Hi Paul, David,
On 22 Aug 2000, at 12:46, Paul Thomas wrote:
> On Tue, 22 Aug 2000, David Norris wrote:
> > You might want to merge the update indices with the old indices after
> > you have indexed. (swish-e -M index1 updates1 -f index1_new) That
> > would allow you to incrementally update a master index. The ranking
> > isn't great this way, but, it's better than nothing.
> Is it fasterr and less demanding of the cpu to merge a new index with a
> master than it is to just index all the files at once? How would this
> adversly affect ranking?
No, the demanding of the CPU and memory is just the same:
Scenary 1 (no merge)
- The index proccess parses all the files, loads all the data into
memory and write the one index file.
Scenary 2 (no merge)
- Build the first file (less CPU and memory)

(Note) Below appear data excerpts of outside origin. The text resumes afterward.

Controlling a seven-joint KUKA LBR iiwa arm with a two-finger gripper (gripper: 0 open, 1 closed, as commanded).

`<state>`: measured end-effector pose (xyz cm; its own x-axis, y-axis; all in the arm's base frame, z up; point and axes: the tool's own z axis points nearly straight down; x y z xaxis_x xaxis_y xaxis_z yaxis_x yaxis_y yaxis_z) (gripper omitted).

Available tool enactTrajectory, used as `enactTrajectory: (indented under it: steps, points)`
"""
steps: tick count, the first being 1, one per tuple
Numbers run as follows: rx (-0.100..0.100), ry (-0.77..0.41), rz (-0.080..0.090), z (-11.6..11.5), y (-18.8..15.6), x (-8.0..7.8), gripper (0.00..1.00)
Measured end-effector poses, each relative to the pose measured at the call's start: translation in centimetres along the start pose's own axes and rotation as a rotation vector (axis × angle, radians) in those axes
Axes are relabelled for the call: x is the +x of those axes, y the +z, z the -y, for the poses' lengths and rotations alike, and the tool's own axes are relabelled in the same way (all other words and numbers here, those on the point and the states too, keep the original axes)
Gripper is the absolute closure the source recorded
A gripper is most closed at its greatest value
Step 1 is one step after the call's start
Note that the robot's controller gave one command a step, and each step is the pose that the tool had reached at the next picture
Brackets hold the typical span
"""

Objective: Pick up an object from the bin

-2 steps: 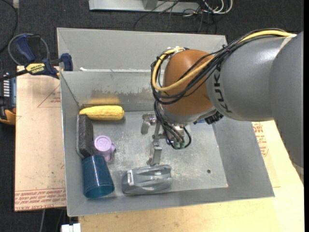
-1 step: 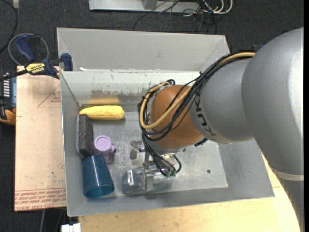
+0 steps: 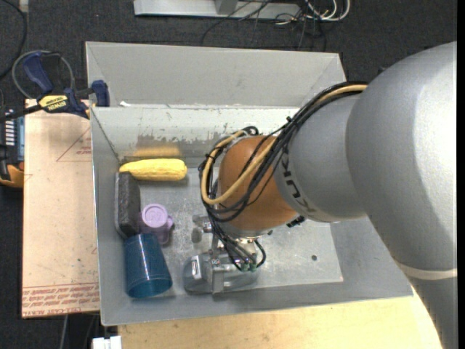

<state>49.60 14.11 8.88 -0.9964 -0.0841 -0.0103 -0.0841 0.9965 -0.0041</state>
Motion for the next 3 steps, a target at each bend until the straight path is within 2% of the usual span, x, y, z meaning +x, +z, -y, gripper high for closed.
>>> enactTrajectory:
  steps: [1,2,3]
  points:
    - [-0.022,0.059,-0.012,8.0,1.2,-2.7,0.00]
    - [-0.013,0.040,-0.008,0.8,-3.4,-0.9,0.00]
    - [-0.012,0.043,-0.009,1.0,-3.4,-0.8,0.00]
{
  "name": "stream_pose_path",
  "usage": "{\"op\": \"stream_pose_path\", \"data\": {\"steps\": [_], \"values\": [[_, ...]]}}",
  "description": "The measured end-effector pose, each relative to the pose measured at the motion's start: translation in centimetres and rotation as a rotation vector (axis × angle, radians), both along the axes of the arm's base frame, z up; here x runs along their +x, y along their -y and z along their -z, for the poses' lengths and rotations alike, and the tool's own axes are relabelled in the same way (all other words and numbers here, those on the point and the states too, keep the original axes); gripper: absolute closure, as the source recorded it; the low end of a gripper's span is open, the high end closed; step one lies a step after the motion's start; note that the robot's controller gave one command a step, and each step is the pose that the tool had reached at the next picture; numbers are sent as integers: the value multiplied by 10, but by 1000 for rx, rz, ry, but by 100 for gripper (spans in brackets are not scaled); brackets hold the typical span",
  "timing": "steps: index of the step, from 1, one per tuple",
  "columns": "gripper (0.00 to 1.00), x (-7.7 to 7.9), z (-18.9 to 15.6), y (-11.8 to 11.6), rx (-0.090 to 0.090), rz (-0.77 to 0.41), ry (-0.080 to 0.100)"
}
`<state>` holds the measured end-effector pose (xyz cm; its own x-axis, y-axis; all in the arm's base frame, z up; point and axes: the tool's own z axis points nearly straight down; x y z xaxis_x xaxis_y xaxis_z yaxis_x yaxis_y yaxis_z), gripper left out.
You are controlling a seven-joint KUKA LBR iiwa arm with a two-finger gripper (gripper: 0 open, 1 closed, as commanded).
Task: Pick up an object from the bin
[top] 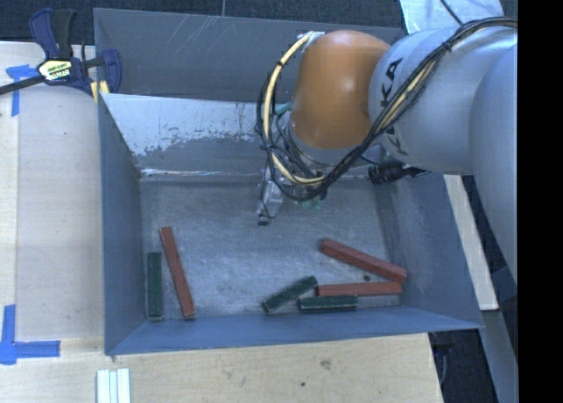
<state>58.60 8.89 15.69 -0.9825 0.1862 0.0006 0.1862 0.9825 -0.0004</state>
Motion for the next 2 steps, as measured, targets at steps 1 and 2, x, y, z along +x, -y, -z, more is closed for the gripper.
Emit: {"op": "stream_pose_path", "data": {"steps": [1,2], "values": [[100,-42,-183,-5,1,-74,13],[100,-43,-178,-5,0,-75,3]]}}
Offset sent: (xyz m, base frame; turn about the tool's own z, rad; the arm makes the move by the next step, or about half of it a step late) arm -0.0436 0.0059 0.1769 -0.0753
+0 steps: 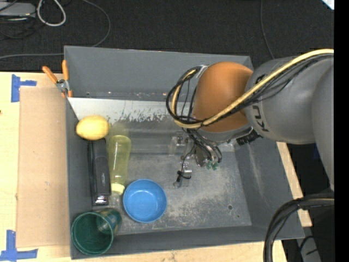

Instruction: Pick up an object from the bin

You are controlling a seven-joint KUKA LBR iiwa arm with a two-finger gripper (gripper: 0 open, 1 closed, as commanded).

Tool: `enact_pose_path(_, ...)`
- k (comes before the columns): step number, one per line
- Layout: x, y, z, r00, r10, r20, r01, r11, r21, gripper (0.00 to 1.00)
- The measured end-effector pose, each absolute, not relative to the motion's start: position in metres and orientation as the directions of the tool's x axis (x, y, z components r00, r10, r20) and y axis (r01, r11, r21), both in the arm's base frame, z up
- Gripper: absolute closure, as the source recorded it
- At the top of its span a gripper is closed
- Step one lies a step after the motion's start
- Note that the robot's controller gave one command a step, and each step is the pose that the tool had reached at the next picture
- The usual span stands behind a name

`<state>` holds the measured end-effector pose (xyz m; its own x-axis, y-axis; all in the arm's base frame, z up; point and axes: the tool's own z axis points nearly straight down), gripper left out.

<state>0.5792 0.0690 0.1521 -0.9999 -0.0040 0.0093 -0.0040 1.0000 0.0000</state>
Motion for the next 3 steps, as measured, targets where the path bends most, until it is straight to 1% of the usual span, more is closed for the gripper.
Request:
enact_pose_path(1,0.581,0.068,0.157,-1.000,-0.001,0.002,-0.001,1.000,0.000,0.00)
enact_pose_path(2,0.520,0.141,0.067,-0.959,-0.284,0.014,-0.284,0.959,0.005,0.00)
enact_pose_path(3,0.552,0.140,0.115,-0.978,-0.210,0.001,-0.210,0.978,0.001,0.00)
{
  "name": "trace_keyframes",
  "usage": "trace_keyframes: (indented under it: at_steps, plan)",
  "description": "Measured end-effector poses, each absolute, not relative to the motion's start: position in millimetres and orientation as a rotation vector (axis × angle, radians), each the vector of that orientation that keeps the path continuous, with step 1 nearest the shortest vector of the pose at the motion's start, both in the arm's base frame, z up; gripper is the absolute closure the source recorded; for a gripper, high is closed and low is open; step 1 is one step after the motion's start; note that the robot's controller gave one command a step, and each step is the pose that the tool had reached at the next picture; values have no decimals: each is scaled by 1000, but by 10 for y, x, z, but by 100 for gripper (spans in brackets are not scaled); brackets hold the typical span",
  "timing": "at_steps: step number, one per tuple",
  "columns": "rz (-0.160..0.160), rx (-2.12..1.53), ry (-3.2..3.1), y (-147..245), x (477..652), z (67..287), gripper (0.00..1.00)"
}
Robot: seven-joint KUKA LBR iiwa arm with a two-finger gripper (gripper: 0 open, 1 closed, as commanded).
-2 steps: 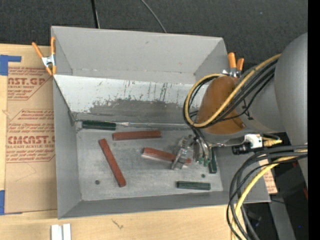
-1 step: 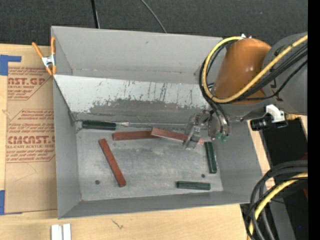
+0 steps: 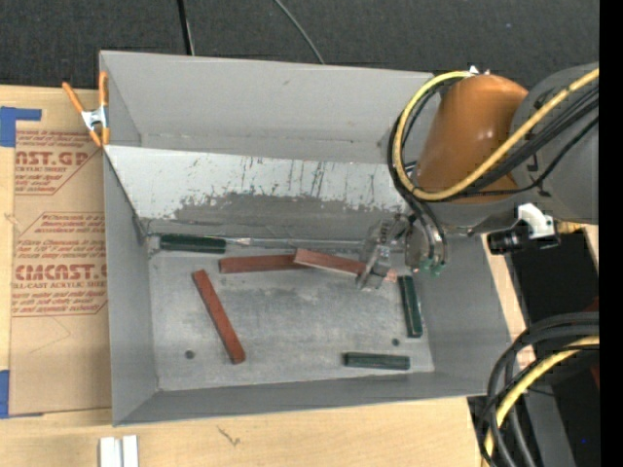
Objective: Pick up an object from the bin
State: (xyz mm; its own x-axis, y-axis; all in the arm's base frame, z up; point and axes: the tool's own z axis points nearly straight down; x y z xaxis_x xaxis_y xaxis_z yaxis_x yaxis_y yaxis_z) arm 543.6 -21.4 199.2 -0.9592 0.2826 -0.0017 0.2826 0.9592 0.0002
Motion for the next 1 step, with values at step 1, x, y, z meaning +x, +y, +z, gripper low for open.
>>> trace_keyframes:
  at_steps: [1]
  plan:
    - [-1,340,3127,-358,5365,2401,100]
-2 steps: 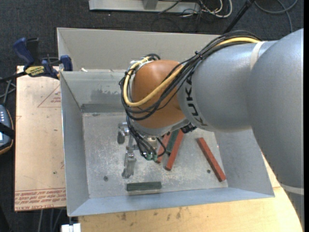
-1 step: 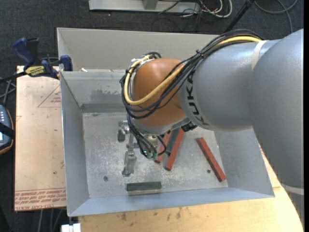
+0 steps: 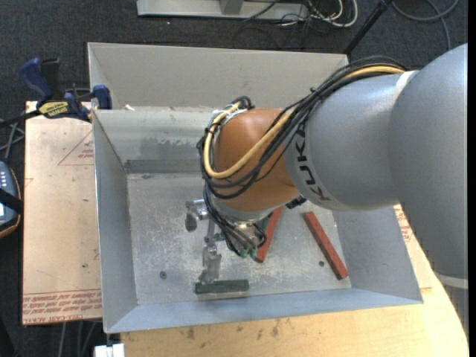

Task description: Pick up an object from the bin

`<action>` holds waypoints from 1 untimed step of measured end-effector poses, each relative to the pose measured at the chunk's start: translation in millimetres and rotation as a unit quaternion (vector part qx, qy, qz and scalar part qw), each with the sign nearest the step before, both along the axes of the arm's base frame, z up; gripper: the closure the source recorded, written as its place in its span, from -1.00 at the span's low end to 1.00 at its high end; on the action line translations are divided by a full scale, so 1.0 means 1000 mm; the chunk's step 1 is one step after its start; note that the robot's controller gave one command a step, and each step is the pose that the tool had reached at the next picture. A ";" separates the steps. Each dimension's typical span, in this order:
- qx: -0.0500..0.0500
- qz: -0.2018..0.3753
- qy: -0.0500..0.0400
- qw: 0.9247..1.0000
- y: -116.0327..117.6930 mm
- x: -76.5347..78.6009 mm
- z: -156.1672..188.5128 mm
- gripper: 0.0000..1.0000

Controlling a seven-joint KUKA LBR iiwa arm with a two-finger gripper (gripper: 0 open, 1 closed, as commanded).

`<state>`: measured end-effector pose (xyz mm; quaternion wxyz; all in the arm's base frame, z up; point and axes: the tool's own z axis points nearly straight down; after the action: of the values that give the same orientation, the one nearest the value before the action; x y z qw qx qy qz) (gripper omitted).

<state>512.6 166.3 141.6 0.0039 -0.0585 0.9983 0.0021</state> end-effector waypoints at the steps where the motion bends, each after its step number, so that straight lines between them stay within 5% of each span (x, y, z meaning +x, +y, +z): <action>1: -0.002 0.090 0.004 0.996 -0.037 -0.029 -0.021 -1.00</action>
Offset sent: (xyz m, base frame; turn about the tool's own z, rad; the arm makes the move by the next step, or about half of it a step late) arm -0.0301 -0.0309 -0.0709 -0.3746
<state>483.6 129.0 120.9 -0.0009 -0.1480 0.9890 0.0003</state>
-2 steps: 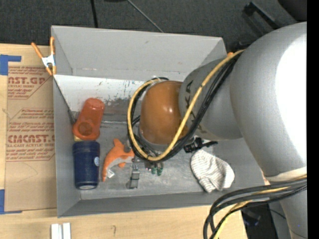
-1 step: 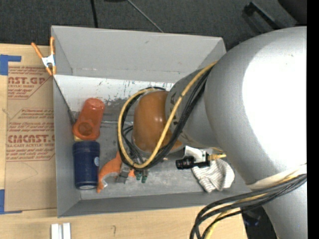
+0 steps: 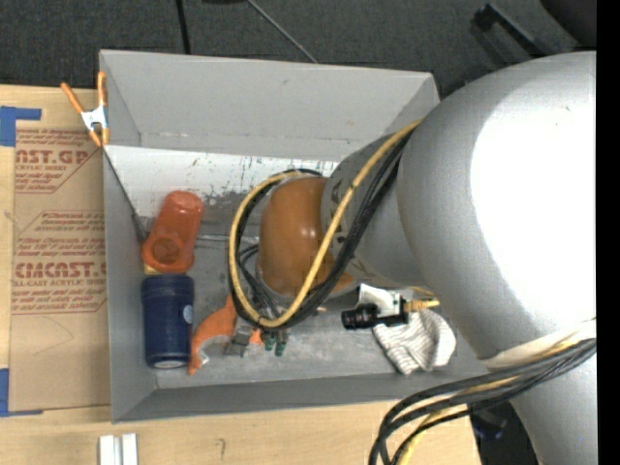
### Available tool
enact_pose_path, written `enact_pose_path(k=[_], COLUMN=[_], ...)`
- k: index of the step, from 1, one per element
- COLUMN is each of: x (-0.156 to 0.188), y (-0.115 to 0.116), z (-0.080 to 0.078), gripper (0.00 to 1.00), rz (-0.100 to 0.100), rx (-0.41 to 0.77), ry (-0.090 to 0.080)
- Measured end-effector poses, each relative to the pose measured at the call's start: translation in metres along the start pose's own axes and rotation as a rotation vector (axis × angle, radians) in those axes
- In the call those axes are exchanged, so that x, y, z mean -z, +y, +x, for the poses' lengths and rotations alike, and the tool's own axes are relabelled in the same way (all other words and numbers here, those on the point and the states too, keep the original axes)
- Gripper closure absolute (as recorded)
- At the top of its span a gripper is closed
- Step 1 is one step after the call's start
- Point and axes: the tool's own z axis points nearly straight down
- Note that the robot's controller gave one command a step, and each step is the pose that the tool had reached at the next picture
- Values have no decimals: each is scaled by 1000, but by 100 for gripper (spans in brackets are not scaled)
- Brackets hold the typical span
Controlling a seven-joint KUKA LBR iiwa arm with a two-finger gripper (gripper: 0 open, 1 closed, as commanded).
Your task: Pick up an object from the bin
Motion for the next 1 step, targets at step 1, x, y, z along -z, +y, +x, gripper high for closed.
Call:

- Build the second file (less CPU and memory)
[ At this point the only advantage is that you have used less
memory because the CPU usage of both process is almost
identical to scenary 1) ]
- Build the merged file. Once again you are consuming CPU
and the memory usage is almost identical to Scenary 1 because
all the data of the two index files are loaded in memory prior to write
the merged index file.
IMO, it is always better to build the index file using Scenary 1.
Swiwsh-e-2.0 outperforms 1.3.2 in the index proccess.
There are also some info that is lost in the merged file:
- Header info
- Dynamic stopwords (based on IgnoreLimit option) have the same
problem and rank.
- The rank is not accurate
- If the config files have different options (eg: Stemming) the results
can not be as you expected. eg: If only one of the files have
Stemming enabled the Merged file it also assumed as stemmed
but you have data in it that was not stemmed!!
Received on Wed Aug 23 07:46:21 2000